私は、父の執務室にある美味い茶を飲みに、よく大公の執務室を訪問している。
いつもと同じように茶を飲みにいった日、目の前で茶を飲みながら父が、私にだけ聞こえるような小さな声で、ポロリとこぼしたのだ。
「プリンセスは、いかがお過ごしなられているだろうか。」
父は、今なお玉座を狙っている。だからこそ、私的な場において、現皇家の姫のことを「皇女」と呼ぶことはあれど、敬称であり、主君の姫君に対する呼称「プリンセス」を使うことはない。
ひとりごとであれば、なおさら。それも父は、家族の前ですらひとりごと一つ漏らさぬ用心深き男。

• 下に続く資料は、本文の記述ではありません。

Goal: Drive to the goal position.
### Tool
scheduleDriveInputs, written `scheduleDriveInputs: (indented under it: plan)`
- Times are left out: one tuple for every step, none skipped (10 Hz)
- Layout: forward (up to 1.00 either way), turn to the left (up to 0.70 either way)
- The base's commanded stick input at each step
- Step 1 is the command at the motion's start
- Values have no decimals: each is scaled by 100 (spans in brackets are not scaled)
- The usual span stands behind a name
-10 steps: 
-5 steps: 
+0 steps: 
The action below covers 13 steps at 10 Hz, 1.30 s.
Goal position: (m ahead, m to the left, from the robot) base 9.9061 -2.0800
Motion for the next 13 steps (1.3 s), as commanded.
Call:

ここから推察されるのは、父が敬うに足る相手、つまりは前王朝の姫がいるということ。
そして、父は「いかがお過ごしなれられているか」気にかけている。つまりは『諜報のハプスルク』として名高いハプスルク家ですらわずかな情報しか得られぬ、または得ぬようにしている家に、その『プリンセス』がおられるということ。
そしてそれを、わざわざ私のまえでこぼした。その時、目の前で素知らぬ顔をしていた父は、いつもの『休息中の父親』ではなく、『当主』の目をしていた。
『諜報のハプスルク』の長としては、あまりに迂闊な行動。間違いなくわざとである。
つまり。父は、この謎めいたプリンセスのことを調べろ、知っておけ、といっているのである。ハプスルク家としてではなく、私個人として調べ、露見せずに結果をもってこいと。
おそらくは、家の今後のために。
わが家は、確かに前王朝の忠実な臣下であるが、同時にとてつもない野心家である。それも、今代当主たるわが父は、その野心に足る能力を持った、傾国の男。
そして、ハプスルク家そのものが、『民の味方』という姿勢を貫くことで、既存の勢力に追従せぬ異質な家。
そんな家にとって、『前王朝のプリンセス』は、これからの大きな企みに欠かせぬ駒である。
ーこれは、私への「お試し」だ。
諜報のハプスルクは、生半可な者に継がせることのできる家ではない。ゆえに、わが家は男女年齢血筋関係なく、力あるものが家を継ぐ。ハプスルクの血を継ぎ、実力があるなら誰でもいいのだ。
そして直系の長女である私は、今のところ跡継ぎの最有力候補であることになっている。
いわば、後継者にたる能力を持っているか見極める、試験である。